_Task objective_
In the records that follow, find the line containing "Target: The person" and the line containing "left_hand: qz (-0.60", then transcribe both and every line between them exactly, omitting pictures.

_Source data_

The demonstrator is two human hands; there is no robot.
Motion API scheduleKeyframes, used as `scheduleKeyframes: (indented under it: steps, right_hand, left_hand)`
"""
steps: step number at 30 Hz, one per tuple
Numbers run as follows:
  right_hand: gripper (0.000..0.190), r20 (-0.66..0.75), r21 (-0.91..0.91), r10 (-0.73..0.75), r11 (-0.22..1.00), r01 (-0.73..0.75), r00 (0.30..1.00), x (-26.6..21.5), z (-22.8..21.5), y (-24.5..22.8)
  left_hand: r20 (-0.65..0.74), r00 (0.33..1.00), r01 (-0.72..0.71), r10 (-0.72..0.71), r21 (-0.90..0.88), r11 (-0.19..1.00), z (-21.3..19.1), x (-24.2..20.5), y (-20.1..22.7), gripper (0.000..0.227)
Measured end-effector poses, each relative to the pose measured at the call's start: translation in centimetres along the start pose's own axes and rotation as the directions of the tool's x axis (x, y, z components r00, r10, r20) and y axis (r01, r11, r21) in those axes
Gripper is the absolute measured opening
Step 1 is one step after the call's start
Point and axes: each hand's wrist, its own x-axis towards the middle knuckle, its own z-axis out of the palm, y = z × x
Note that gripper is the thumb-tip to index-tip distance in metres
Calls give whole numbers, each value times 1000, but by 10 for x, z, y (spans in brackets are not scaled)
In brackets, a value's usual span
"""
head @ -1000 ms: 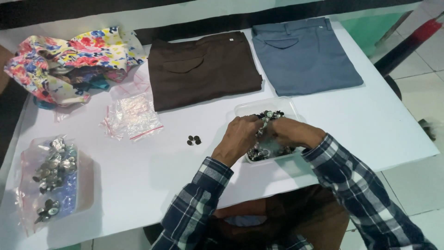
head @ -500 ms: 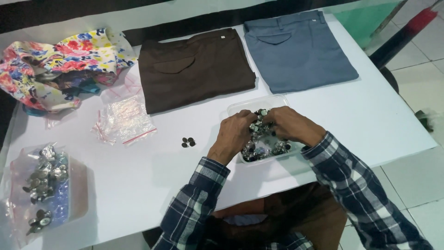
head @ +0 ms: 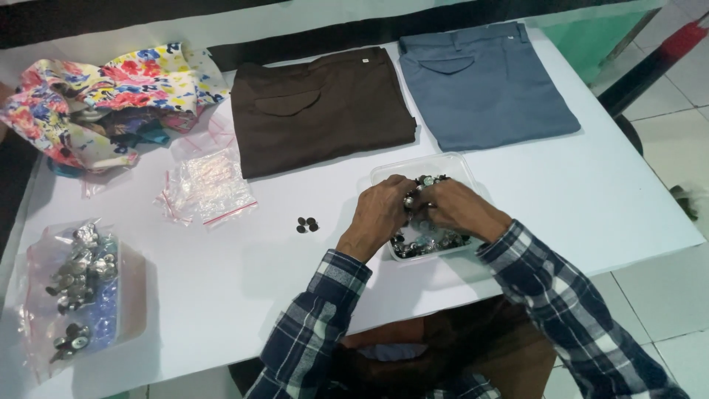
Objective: Sorting small black buttons on a work table and placing them into a plastic container and small bags.
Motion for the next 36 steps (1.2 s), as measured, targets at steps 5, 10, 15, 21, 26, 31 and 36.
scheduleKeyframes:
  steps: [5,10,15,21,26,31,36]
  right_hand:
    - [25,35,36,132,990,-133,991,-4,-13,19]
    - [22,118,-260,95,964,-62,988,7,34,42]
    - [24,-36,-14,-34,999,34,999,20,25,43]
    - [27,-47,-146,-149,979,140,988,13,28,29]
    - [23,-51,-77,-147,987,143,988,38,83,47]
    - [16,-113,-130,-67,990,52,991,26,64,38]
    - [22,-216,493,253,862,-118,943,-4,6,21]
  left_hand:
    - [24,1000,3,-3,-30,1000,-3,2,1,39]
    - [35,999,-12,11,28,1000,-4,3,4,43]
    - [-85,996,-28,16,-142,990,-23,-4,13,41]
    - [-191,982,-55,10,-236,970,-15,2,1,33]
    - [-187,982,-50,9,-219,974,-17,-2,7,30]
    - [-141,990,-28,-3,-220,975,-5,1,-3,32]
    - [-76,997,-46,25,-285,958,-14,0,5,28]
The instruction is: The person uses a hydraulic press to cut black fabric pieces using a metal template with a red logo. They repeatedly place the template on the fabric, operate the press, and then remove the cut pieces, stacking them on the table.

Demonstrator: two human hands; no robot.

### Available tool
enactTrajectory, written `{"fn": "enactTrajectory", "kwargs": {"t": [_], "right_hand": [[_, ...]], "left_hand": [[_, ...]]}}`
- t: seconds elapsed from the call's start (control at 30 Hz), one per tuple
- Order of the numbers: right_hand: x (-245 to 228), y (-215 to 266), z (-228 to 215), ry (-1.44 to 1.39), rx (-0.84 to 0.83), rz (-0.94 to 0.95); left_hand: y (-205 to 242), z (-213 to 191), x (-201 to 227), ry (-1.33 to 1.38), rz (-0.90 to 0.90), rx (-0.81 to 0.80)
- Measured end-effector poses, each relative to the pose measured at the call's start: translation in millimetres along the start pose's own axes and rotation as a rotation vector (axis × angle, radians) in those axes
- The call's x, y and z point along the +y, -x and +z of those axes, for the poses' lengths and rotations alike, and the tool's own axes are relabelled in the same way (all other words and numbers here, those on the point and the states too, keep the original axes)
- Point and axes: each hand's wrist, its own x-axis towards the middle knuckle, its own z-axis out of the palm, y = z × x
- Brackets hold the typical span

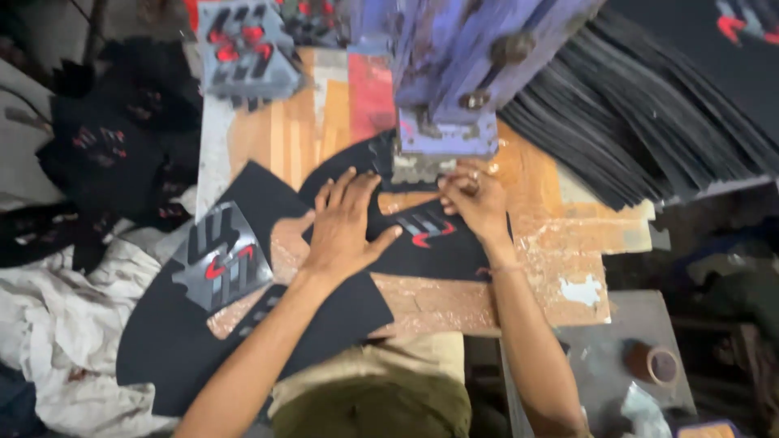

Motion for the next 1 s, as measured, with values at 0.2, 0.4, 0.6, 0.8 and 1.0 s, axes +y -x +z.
{"fn": "enactTrajectory", "kwargs": {"t": [0.2, 0.4, 0.6, 0.8, 1.0], "right_hand": [[3.9, 2.1, -1.3, -0.036, -0.083, -0.032], [-5.6, -1.3, -0.7, 0.040, -0.051, -0.077], [-6.1, 6.5, 0.2, 0.037, -0.034, -0.072], [-5.0, 6.4, 1.8, 0.037, 0.006, -0.097], [-4.7, 6.8, 1.8, 0.057, -0.008, -0.092]], "left_hand": [[1.1, -0.2, -1.5, -0.073, 0.039, 0.002], [-0.5, 1.8, -3.4, -0.080, 0.088, 0.041], [-0.3, -2.2, 2.1, -0.062, 0.033, -0.017], [-1.0, -2.7, 3.2, -0.070, 0.040, -0.032], [-2.4, -3.5, 4.8, -0.077, 0.031, -0.035]]}}
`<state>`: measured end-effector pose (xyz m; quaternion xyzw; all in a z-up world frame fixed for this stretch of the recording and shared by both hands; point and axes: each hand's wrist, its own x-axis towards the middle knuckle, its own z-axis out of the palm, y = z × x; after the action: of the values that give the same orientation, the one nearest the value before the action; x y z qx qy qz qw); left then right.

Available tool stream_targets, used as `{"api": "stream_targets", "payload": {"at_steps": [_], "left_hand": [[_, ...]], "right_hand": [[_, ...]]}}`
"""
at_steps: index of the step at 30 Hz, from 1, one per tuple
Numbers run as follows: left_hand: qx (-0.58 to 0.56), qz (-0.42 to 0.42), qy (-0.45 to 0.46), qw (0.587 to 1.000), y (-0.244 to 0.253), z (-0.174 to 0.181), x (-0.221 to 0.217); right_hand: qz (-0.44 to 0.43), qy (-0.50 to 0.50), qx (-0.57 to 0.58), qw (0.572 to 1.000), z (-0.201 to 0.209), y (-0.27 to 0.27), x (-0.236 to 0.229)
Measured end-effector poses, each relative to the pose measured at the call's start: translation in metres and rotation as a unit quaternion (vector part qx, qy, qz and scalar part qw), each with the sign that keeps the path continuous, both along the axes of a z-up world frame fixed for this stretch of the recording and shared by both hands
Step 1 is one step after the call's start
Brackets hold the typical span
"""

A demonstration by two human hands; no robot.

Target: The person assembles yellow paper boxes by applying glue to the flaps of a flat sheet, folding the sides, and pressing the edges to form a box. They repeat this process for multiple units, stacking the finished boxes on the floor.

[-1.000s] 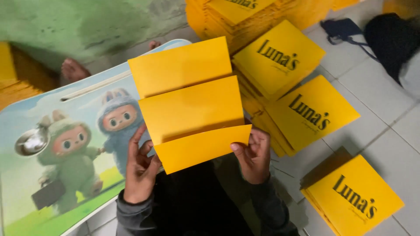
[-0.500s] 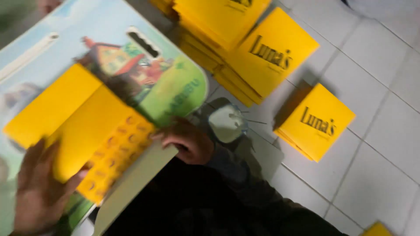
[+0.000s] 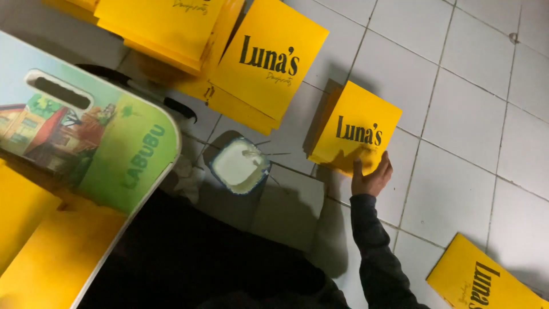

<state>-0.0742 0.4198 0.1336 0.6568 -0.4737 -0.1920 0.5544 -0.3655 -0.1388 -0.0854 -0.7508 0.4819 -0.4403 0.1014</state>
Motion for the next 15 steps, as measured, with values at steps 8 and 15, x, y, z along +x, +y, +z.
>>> {"api": "stream_targets", "payload": {"at_steps": [8,15], "left_hand": [[0.181,-0.020,-0.116,0.977,-0.444,-0.191,-0.145],[0.164,0.070,0.041,0.983,-0.482,-0.215,-0.153]], "right_hand": [[-0.097,-0.009,0.154,0.983,-0.070,-0.006,-0.056],[-0.064,-0.026,0.150,0.986,-0.009,0.025,-0.042]]}}
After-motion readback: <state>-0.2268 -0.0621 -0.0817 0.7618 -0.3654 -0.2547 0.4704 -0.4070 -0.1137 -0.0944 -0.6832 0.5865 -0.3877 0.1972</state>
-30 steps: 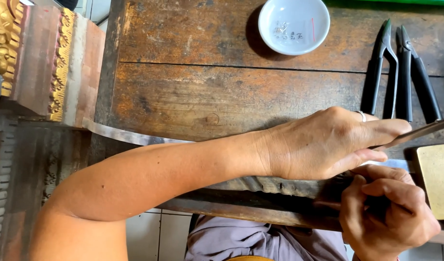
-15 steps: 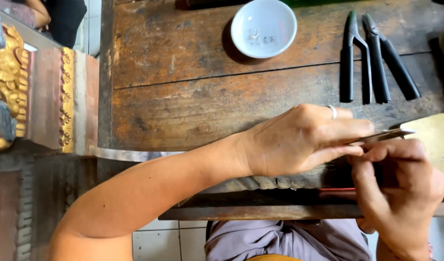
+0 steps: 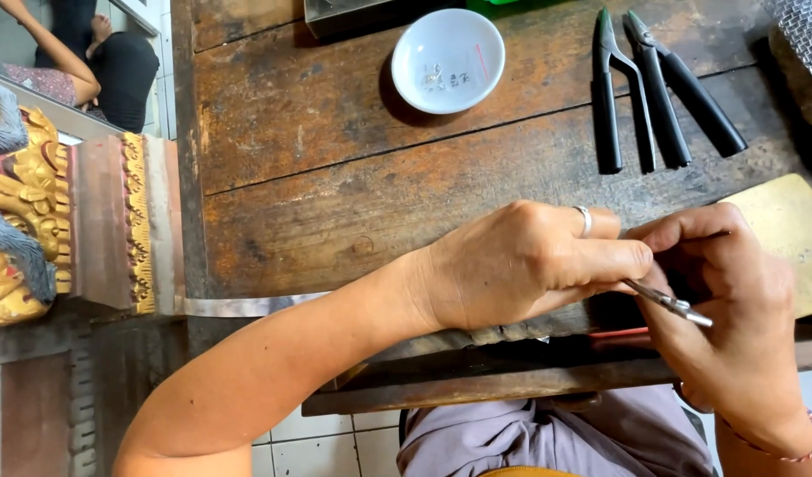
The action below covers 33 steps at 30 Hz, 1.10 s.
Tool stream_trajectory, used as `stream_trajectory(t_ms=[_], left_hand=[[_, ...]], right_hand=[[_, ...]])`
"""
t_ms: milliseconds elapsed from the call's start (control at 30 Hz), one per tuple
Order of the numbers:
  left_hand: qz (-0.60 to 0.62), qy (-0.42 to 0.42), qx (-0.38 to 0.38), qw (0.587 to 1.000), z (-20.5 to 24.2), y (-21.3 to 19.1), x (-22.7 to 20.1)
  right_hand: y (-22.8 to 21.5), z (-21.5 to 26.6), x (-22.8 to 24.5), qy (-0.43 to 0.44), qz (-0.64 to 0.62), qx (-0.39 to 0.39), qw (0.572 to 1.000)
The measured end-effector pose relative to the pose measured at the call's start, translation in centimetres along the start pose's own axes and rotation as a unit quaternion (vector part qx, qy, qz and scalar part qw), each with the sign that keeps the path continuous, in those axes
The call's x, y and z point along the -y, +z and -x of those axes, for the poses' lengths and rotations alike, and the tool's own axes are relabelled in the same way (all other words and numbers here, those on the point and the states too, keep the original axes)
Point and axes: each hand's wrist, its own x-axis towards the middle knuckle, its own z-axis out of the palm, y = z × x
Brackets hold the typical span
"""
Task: Engraving decorative patterns onto a silver metal strip using a graver tool at a jewelry workbench.
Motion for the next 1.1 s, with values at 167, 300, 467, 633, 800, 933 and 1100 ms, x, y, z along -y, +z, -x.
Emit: stream_trajectory(t_ms=[167, 300, 467, 633, 800, 933, 1100], left_hand=[[0.008, -0.007, 0.002, 1.000, -0.1, -0.1, 0.0], [0.001, -0.007, 0.005, 1.000, 0.2, 0.4, 0.6], [-0.007, 0.000, -0.005, 1.000, 0.1, 0.4, 0.4], [0.004, -0.010, -0.006, 1.000, -0.4, -0.1, -0.3], [-0.002, -0.009, -0.012, 1.000, -0.2, 0.2, 0.0], [0.012, 0.002, -0.019, 1.000, -0.1, 0.3, 0.1], [0.004, -0.011, -0.014, 1.000, -0.1, 0.3, 0.1]], right_hand=[[-0.1, -0.1, 0.1, 0.008, 0.053, 0.019, 0.998], [0.1, -0.1, 0.2, 0.011, 0.054, 0.017, 0.998], [0.2, 0.2, -0.1, 0.003, 0.068, 0.005, 0.998], [0.5, 0.0, 1.0, -0.004, 0.081, -0.009, 0.997], [0.3, 0.4, -0.1, -0.035, 0.084, -0.017, 0.996], [0.3, 0.5, -0.4, -0.032, 0.112, -0.024, 0.993], [0.5, 0.9, -0.8, -0.041, 0.070, -0.035, 0.996]])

_Answer box_
Target: The person assembles yellow paper boxes by applying glue to the flaps of a flat sheet, folding the sides, and pressing the edges to form a box. They repeat this process for multiple units, stacking the finished boxes on the floor.

[-1.000s] 
[-0.500s] 
[+0.000s] 

<state>-0.0742 0.4198 0.1336 0.6568 -0.4737 -0.1920 0.5544 -0.3655 -0.1388 -0.0854 -0.7508 0.4819 -0.4403 0.1014</state>
Motion for the next 15 steps, as measured, with values at steps 8 and 15, x, y, z along +x, +y, +z.
>>> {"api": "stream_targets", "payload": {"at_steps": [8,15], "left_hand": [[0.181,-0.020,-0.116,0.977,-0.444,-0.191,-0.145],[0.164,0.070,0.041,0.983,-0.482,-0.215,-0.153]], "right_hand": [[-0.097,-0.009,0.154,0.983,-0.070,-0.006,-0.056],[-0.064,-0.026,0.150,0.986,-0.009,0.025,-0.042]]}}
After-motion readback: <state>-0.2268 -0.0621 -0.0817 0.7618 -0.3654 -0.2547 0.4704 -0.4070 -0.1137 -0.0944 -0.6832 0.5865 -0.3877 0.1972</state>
-30 steps: 
-15 steps: 
+0 steps: 
The action below covers 33 steps at 30 Hz, 1.10 s.
Tool stream_trajectory, used as `stream_trajectory(t_ms=[_], left_hand=[[_, ...]], right_hand=[[_, ...]])`
"""
t_ms: milliseconds elapsed from the call's start (control at 30 Hz), one per tuple
Order of the numbers:
  left_hand: qz (-0.60 to 0.62), qy (-0.42 to 0.42), qx (-0.38 to 0.38), qw (0.587 to 1.000), z (-20.5 to 24.2), y (-21.3 to 19.1), x (-22.7 to 20.1)

No more work is required for the exercise.